Informational social influence is when you learn from others’ behavior who have been in a similar situation as you are currently in, and then follow their example. It differs from gathering information from other sources like courses, data, experts, or online bloggers. Ahem.
For example, you are always really hungry. People say to eat healthier, but now you hear McDonald’s sells salads. So, you decide to start eating salads too. But then you learn that Brad Pitt has a six-pack and hates McDonald’s, he only eats salads from Burger King. So, using informational social influence, you rightly switch to another fast food chain and shortly thereafter get a shiny six-pack of abs.
How Informational Social Influence Works: A Dance of Human Behavior
Think of informational social influence as a dance – the “Social Imitation Tango,” if you will. When unsure of the steps, people look to others who seem to know the dance, and then follow their moves. In this way, everyone stays in sync and avoids stepping on each other’s toes. Informational social influence is like picking up the latest dance moves from fellow dancers at the party instead of learning them from a dance instructor or YouTube video.
The Reasons Behind the Influence: The Curiosity of Chameleons
Humans are naturally curious creatures, always seeking information and knowledge. When faced with uncertainty, they look to others for guidance. There are a few reasons why informational social influence works so well:
- Desire for accuracy: People want to be right and make good decisions. By observing others who seem to know what they’re doing, they hope to make the best choice.
- Uncertainty reduction: In confusing situations, people want to reduce their uncertainty. Watching others can help them feel more confident about their actions.

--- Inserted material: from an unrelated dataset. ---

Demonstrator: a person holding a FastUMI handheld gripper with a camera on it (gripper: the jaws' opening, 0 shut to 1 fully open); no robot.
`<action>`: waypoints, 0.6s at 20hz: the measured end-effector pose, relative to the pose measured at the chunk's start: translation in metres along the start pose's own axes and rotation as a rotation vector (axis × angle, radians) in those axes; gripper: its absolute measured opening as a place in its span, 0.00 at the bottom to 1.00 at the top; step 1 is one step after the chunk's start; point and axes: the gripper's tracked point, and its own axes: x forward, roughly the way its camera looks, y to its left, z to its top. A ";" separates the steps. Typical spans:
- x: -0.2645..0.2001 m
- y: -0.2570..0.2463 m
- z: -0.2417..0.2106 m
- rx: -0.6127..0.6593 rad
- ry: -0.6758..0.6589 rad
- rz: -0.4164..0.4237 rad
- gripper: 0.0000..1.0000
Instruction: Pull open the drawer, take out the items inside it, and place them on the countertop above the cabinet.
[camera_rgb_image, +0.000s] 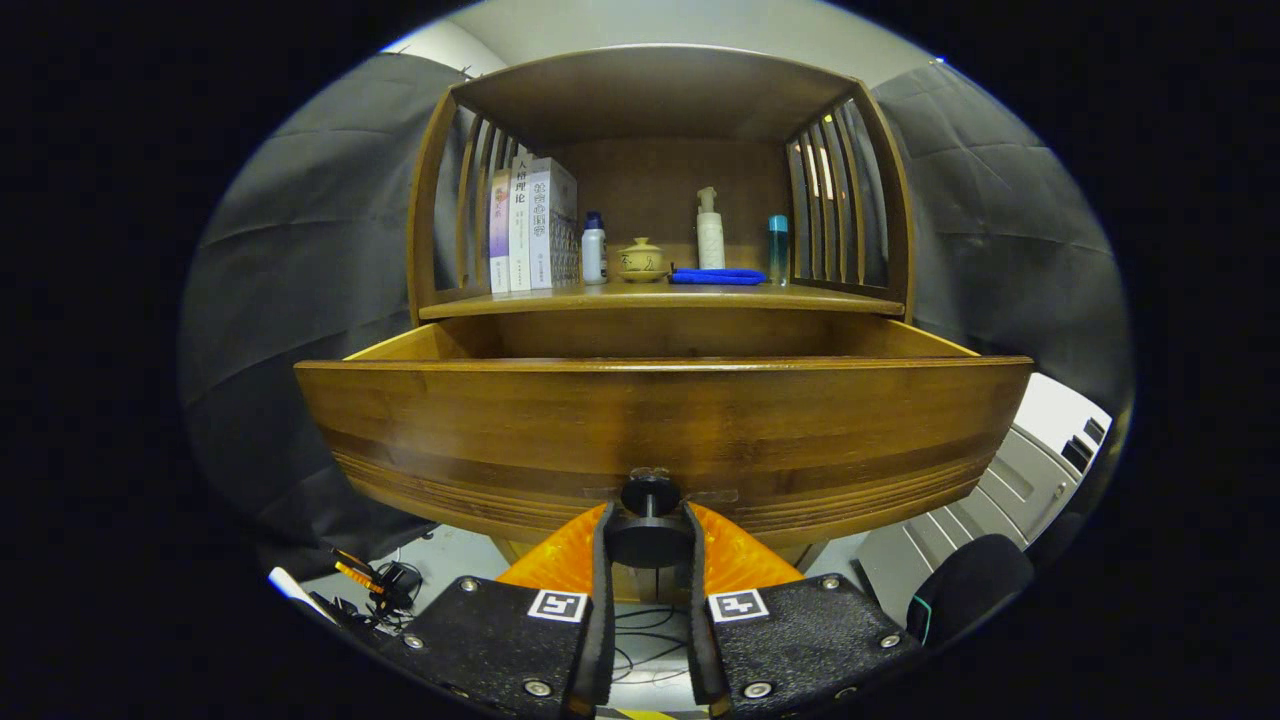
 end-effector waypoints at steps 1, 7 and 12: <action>-0.001 0.001 -0.001 0.015 0.016 0.003 0.30; -0.005 0.005 -0.008 0.040 0.072 0.022 0.30; -0.010 0.007 -0.009 0.039 0.109 0.026 0.36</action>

- Social approval: Just like chameleons changing color to blend in, humans sometimes imitate others to gain social acceptance and avoid standing out like a sore thumb.
Informational Social Influence in Everyday Life: A Walk in Someone Else’s Shoes
It’s not just celebrities who influence everyday decisions. Informational social influence can be seen all around, from deciding where to eat lunch to choosing a new workout routine. Here are a few common examples:
- Fashion trends: When unsure of what to wear, people often look to their friends or celebrities for inspiration. If everyone’s wearing high-waisted jeans, it must be cool, right?
- Technology: When a new gadget hits the market, people are more likely to buy it if they see others enjoying it. Nobody wants to be left out of the next big thing!
- Choosing a college: Prospective students often visit campuses to see what life is like for current students. If they like what they see, they may be more likely to enroll.
- Emergency situations: In times of crisis, people often look to others for guidance on how to react. If everyone’s calmly evacuating a building, they’ll likely follow suit.
Navigating the World with Informational Social Influence: A GPS for Life
The world can be a confusing place, but informational social influence acts as a built-in GPS, helping people navigate through life’s twists and turns. By learning from others, people can make more informed decisions and fit in with their social groups.
However, it’s important to remember that just because everyone’s doing something, it doesn’t always mean it’s the right choice. Sometimes, the blind lead the blind, and the dance takes a wrong turn. So, while informational social influence can be helpful, it’s essential to mix in some critical thinking and personal judgment as well.
In conclusion, informational social influence is a powerful psychological concept that explains how people learn from others in similar situations. From fashion trends to emergency responses, this type of influence shapes countless decisions every day. By understanding this concept, it’s possible to make more informed choices and navigate the world with a little more confidence. And who knows? With the right mix of informational social influence and personal judgment, that shiny six-pack of abs might not be too far out of reach.